Statistical Analysis
Data for the study population and echocardiographic measurements are presented as number (percentage) or mean ± SD after testing for a normal distribution (Kolmogorov-Smirnov test). Echocardiographic measurements at rest and during exercise were compared using Student’s t tests. Interobserver and intraobserver variability was examined for LVOT and TVI at rest and during low-level and peak exercise. Measurements were performed in a group of 10 randomly selected patients by one observer and repeated offline on 2 separate days by two independent observers who were blinded to each other’s measurements and to the study time point. Data are presented as means of absolute differences and mean percentage errors between measurements and using correlation coefficients ( r ). P values < .05 were considered significant.
Results
Clinical Characteristics of the Study Population
Preoperative clinical, echocardiographic, and angiographic data from the 85 patients of the study are presented in Table 1 . Concomitant coronary artery bypass grafting was performed in 25 of 85 patients (29%): one graft in 21 patients (25%), two grafts in 2 patients (1%), and three grafts in 2 patients (1%). Mean cardiopulmonary bypass time was 61 ± 22 min, and mean aortic cross-clamp time was 40 ± 12 min. The mean prosthesis size was 22 ± 2 mm, and 21-mm and 23-mm diameter valves were predominantly implanted (42% and 36%, respectively; Figure 1 ). None of the patients had any valve-related postoperative complications.

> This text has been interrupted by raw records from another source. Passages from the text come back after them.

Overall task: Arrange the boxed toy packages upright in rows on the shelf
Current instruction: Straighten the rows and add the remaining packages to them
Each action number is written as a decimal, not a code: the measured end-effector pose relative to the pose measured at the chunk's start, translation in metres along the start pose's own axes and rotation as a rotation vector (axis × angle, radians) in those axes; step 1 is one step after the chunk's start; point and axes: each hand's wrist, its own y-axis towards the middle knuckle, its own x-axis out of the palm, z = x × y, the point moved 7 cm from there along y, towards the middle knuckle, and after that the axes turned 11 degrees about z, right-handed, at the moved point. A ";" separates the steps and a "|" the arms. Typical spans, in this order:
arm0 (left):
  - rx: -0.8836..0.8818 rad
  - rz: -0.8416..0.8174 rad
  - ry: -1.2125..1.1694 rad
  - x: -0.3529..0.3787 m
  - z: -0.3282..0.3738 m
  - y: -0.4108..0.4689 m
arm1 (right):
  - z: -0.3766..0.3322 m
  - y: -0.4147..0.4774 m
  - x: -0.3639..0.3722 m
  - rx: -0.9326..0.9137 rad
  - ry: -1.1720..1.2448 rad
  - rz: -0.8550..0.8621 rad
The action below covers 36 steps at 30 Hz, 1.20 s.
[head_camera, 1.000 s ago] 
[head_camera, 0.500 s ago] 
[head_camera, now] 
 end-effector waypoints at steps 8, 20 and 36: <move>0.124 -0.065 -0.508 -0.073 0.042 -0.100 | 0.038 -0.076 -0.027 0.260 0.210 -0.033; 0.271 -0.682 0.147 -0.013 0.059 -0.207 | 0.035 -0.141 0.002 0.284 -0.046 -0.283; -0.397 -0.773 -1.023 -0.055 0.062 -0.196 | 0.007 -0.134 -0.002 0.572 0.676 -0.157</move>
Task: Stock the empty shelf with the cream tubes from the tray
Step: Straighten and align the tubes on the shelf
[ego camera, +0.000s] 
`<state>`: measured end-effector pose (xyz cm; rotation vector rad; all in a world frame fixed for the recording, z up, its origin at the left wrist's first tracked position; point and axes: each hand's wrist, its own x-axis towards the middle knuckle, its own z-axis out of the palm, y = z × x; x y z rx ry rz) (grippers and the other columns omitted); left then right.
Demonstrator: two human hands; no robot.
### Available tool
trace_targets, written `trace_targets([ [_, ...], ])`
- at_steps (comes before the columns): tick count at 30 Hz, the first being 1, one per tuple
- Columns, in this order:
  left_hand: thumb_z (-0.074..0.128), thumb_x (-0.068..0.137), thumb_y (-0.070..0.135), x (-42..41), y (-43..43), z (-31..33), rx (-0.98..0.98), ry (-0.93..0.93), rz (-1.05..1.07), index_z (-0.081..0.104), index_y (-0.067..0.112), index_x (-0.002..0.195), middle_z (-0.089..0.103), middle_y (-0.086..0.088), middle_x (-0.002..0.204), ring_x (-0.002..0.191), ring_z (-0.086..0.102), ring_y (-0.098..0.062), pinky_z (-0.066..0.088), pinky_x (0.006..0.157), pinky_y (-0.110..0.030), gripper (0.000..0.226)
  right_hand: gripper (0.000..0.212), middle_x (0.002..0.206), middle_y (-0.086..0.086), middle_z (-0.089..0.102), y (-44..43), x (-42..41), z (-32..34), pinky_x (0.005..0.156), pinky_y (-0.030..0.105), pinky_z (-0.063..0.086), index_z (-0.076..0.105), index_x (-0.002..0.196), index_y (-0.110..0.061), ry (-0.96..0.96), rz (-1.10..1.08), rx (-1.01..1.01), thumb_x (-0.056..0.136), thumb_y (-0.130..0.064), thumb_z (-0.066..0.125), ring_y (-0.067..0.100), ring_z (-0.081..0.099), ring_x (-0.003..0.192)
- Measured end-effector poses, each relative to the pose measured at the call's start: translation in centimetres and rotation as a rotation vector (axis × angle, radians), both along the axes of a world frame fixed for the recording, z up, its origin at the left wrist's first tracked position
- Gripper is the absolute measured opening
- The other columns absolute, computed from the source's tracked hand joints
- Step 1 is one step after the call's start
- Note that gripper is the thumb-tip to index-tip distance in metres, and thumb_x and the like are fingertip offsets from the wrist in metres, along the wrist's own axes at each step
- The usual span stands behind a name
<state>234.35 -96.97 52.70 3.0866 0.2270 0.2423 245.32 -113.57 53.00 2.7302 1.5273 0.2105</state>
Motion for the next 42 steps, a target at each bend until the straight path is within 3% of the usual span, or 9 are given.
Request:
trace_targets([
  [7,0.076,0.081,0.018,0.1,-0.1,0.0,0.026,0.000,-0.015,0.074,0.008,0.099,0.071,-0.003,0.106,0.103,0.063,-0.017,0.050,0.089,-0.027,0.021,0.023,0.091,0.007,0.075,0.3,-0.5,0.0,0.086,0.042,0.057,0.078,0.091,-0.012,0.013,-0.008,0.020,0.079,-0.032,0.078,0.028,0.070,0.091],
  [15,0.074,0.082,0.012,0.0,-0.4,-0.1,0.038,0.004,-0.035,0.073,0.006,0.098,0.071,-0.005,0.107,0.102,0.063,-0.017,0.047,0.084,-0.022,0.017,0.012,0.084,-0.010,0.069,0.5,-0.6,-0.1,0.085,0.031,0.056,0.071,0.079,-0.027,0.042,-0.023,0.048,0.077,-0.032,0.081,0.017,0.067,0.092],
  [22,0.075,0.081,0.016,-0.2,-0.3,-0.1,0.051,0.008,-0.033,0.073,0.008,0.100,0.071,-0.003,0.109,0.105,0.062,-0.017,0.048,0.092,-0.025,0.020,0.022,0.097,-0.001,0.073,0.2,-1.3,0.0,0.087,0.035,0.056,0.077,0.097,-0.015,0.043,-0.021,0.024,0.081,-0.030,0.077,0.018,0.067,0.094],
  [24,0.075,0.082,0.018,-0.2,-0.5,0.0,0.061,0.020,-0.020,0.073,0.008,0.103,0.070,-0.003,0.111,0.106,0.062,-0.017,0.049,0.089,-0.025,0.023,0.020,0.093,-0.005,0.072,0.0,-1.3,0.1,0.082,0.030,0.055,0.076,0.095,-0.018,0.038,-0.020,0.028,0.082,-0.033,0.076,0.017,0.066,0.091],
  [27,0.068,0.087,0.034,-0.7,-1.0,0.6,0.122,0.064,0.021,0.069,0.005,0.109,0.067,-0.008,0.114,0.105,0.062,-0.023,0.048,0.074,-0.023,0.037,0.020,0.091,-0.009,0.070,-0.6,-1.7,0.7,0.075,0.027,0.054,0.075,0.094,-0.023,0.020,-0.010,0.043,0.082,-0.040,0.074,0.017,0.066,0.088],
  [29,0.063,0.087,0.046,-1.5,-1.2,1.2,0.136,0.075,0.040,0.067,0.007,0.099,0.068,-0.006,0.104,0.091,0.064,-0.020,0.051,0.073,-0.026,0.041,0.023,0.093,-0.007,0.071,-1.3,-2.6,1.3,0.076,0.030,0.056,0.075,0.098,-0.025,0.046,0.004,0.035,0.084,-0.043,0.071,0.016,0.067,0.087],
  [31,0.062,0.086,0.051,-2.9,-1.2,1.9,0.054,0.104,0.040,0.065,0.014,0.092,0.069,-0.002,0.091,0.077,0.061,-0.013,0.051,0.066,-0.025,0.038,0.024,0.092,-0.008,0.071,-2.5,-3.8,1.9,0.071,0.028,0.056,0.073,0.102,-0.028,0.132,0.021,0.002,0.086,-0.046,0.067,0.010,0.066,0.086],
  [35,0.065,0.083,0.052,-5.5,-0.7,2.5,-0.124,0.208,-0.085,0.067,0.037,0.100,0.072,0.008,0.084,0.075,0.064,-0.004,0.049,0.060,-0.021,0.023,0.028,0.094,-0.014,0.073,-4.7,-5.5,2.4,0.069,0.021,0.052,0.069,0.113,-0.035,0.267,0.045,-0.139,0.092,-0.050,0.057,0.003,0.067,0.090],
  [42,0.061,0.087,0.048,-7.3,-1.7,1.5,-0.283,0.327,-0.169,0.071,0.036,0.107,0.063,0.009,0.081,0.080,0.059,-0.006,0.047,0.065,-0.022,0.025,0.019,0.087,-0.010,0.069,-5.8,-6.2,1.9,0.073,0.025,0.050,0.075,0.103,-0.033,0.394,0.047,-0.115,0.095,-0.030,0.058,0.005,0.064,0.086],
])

| Parameter | All sizes ( n = 85) | 19/21 mm ( n = 41) | 23 mm ( n = 31) | 25/27 mm ( n = 13) | P value (global ANOVA) |
|---|---|---|---|---|---|
| Clinical data | |||||
| Age (y) | 76 ± 8 | 75 ± 7 | 76 ± 9 | 76 ± 4 | .94 |
| Men | 49 (58%) | 23 (56%) | 20 (64%) | 6 (46%) | |
| Body surface area (m 2 ) | 1.84 ± 0.18 | 1.77 ± 0.18 ∗† | 1.89 ± 0.15 | 1.93 ± 0.20 | .02 |
| Body mass index (kg/m 2 ) | 28 ± 3 | 28 ± 3 | 27 ± 3 | 30 ± 5 | .13 |
| Systolic blood pressure at rest (mm Hg) | 141 ± 21 | 146 ± 24 | 137 ± 18 | 130 ± 12 | .20 |
| Diastolic blood pressure at rest (mm Hg) | 71 ± 13 | 72 ± 13 | 72 ± 13 | 68 ± 13 | .82 |
| Heart rate at rest (beats/min) | 68 ± 9 | 69 ± 10 | 68 ± 8 | 64 ± 8 | .25 |
| Hypertension | 65 (76%) | 32 (78%) | 23 (74%) | 10 (77%) | .80 |
| Diabetes mellitus | 23 (27%) | 9 (22%) | 9 (30%) | 5 (37%) | .62 |
| CAD | 29 (34%) | 14 (34%) | 12 (39%) | 3 (23%) | .55 |
| ACE inhibitors | 15 (18%) | 7 (17%) | 5 (16%) | 3 (23%) | .91 |
| β-blockers | 21 (25%) | 11 (27%) | 8 (26%) | 2 (15%) | .85 |
| Preoperative echocardiographic data | |||||
| Preoperative aortic valve area (cm 2 ) | 0.78 ± 0.32 | 0.78 ± 0.24 | 0.81 ± 0.42 | 0.71 ± 0.31 | .18 |
| Preoperative LV ejection fraction (%) | 60 ± 12 | 58 ± 14 | 61 ± 12 | 60 ± 9 | .23 |
| Left atrial surface area (cm 2 ) | 23 ± 5 | 23 ± 6 | 23 ± 4 | 23 ± 6 | .98 |
Echocardiographic Results at Rest
In the overall population, mean TVG, EOA, and EOAi at rest were 10 ± 3 mm Hg, 1.84 ± 0.42 cm 2 , and 1.01 ± 0.21cm 2 /m 2 , respectively. Complete resting hemodynamic results are presented by prosthesis size in Tables 2 and 3 . In our series, 22% of the patients (19 of 85) had low-flow states at rest, defined as a stroke volume index < 35 mL/m 2 . In this subgroup of patients, EOAs were significantly lower than in patients with stroke volume indices ≥ 35 mL/m 2 (1.61 ± 0.47 and 1.91 ± 0.41 cm 2 , respectively, P = .004). All patients had mean TVGs < 20 mm Hg at rest, and 53% (45 of 85) had mean TVGs ≤ 10 mm Hg. Five patients (6%) had mild paravalvular leaks, and no patients had moderate or severe paravalvular leaks. The mean LV ejection fraction was 62 ± 11%, the mean E/e′ ratio was 12 ± 6, and the mean resting PASP was 27 ± 10 mm Hg.